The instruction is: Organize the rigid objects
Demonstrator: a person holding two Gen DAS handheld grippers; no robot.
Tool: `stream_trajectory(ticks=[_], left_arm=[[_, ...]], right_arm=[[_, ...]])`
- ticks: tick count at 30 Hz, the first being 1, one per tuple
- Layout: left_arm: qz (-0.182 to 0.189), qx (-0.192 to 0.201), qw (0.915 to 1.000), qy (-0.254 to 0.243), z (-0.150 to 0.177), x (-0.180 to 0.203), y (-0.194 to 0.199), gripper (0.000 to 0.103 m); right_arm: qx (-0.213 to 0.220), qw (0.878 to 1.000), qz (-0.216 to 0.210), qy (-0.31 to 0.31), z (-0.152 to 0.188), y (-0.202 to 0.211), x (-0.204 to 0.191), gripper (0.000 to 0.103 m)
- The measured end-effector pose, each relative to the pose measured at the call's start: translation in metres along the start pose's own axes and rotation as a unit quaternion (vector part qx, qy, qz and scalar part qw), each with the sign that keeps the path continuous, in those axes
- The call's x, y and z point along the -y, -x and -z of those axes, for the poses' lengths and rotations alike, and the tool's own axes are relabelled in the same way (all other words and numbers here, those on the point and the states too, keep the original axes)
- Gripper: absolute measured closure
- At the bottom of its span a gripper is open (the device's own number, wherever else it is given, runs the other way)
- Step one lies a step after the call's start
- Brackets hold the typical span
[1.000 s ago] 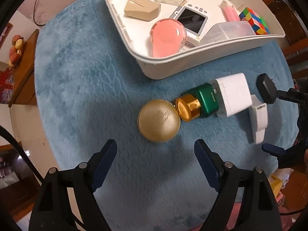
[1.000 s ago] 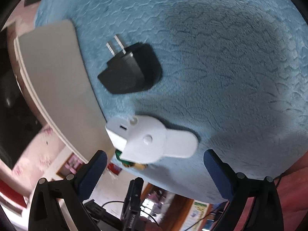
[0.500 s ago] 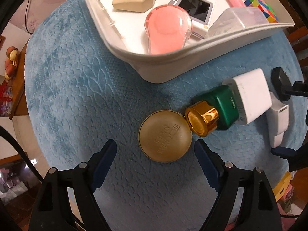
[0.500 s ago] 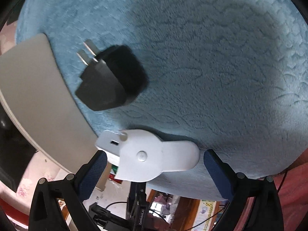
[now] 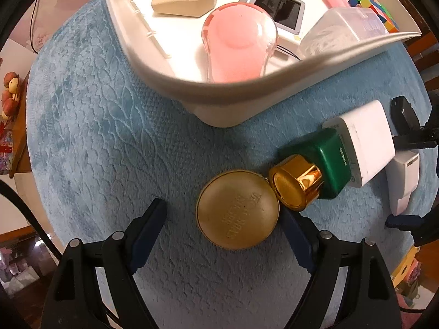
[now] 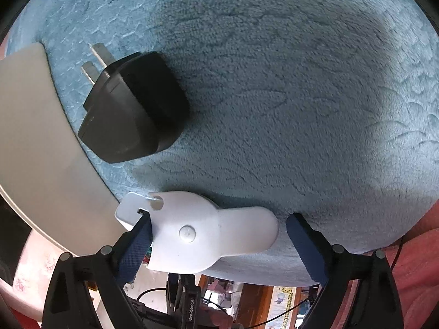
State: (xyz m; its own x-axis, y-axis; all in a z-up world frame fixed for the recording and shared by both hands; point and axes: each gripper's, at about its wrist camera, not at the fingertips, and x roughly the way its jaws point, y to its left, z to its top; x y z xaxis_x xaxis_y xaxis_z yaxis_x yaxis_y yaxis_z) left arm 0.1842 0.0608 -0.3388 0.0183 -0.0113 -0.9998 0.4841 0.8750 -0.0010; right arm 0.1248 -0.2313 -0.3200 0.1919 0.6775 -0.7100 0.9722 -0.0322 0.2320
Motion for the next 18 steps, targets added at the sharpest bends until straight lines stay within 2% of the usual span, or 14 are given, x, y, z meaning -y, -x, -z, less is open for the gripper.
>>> stream_trajectory(ticks=[8, 10, 13, 15, 17, 18], left_arm=[[0.005, 0.016, 0.9998, -0.008, -0.007, -0.002, 0.004, 0.019], [0.005, 0.02, 0.9998, -0.008, 0.0, -0.008, 0.007, 0.02], [0.006, 0.028, 0.9996, -0.007, 0.007, -0.01, 0.008, 0.026], [0.007, 0.033, 0.9994, -0.01, 0.009, -0.007, 0.011, 0.038], [0.006, 0.036, 0.9992, -0.014, 0.012, -0.005, 0.015, 0.044], [0.004, 0.035, 0.9993, -0.014, 0.013, -0.006, 0.016, 0.044]], right_arm=[[0.003, 1.0, 0.0, -0.009, 0.006, 0.0, 0.005, 0.009], [0.007, 1.0, 0.005, -0.004, 0.001, 0.001, 0.005, 0.013], [0.016, 1.0, 0.015, 0.009, 0.009, 0.002, 0.006, 0.021], [0.021, 1.0, 0.008, 0.016, 0.015, 0.004, 0.007, 0.021], [0.027, 0.999, 0.002, 0.021, 0.019, 0.005, 0.008, 0.022], [0.029, 0.999, 0.001, 0.024, 0.02, 0.005, 0.009, 0.022]])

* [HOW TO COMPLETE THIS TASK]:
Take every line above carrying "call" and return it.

* [REPLY TO THE EXERCISE]:
- The measured end-effector pose, each relative to the pose measured at the call's start: translation in metres along the start pose's own axes and rotation as a unit quaternion (vector part qx, qy, qz and scalar part qw), each with the sign that keeps the path continuous, in those axes
- The call's x, y and z point along the -y, -x and -z of those axes, for the poses' lengths and rotations alike, and the tool's own axes are relabelled in the same way (all other words and numbers here, those on the point and the states too, keep the original axes)
- Step one lies a step after the call's start

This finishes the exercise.